→ Supplied data

※

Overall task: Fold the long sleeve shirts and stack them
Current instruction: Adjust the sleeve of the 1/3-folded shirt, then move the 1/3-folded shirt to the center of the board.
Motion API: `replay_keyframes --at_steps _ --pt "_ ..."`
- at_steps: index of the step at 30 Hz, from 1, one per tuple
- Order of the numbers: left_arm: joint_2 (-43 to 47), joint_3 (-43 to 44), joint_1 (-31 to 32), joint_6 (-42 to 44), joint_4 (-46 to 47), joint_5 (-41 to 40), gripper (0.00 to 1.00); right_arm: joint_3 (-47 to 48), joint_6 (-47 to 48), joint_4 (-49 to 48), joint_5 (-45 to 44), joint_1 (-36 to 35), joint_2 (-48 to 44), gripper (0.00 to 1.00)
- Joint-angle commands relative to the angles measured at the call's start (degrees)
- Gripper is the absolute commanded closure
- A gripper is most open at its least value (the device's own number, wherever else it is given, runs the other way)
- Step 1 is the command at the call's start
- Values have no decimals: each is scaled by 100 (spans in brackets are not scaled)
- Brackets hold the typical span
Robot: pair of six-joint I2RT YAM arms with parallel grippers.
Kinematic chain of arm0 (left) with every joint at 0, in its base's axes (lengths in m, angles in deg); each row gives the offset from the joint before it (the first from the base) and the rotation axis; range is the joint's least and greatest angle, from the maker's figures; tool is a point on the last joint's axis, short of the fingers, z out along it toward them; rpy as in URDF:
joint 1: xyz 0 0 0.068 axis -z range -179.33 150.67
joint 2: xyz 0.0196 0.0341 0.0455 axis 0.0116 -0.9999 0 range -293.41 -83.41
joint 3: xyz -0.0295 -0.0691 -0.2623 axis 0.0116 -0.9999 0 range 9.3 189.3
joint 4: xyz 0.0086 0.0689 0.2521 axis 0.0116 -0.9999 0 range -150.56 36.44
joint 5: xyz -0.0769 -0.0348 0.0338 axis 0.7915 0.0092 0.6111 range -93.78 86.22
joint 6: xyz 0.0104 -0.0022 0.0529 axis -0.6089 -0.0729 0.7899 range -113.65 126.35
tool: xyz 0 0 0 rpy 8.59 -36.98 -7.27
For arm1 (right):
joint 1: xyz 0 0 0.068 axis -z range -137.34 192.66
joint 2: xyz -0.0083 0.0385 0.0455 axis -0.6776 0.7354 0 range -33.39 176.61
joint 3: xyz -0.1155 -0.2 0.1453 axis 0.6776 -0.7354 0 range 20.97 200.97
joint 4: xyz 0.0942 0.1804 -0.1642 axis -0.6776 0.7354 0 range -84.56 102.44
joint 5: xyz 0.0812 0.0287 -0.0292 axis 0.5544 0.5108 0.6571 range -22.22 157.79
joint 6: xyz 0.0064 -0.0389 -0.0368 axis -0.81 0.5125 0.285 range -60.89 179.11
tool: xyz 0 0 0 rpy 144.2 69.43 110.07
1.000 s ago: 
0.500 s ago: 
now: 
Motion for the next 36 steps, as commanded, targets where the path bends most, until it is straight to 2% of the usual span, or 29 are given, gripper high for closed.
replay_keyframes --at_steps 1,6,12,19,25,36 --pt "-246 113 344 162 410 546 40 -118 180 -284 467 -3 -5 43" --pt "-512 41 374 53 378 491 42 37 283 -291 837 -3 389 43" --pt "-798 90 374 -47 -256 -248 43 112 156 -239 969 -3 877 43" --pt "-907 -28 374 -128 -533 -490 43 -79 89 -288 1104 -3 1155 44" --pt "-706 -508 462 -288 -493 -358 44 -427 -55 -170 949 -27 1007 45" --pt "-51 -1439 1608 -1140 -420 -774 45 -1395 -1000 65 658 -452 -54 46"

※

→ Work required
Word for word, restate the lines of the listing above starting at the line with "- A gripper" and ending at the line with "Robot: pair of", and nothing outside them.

→ Finished exercise
- A gripper is most open at its least value (the device's own number, wherever else it is given, runs the other way)
- Step 1 is the command at the call's start
- Values have no decimals: each is scaled by 100 (spans in brackets are not scaled)
- Brackets hold the typical span
Robot: pair of six-joint I2RT YAM arms with parallel grippers.

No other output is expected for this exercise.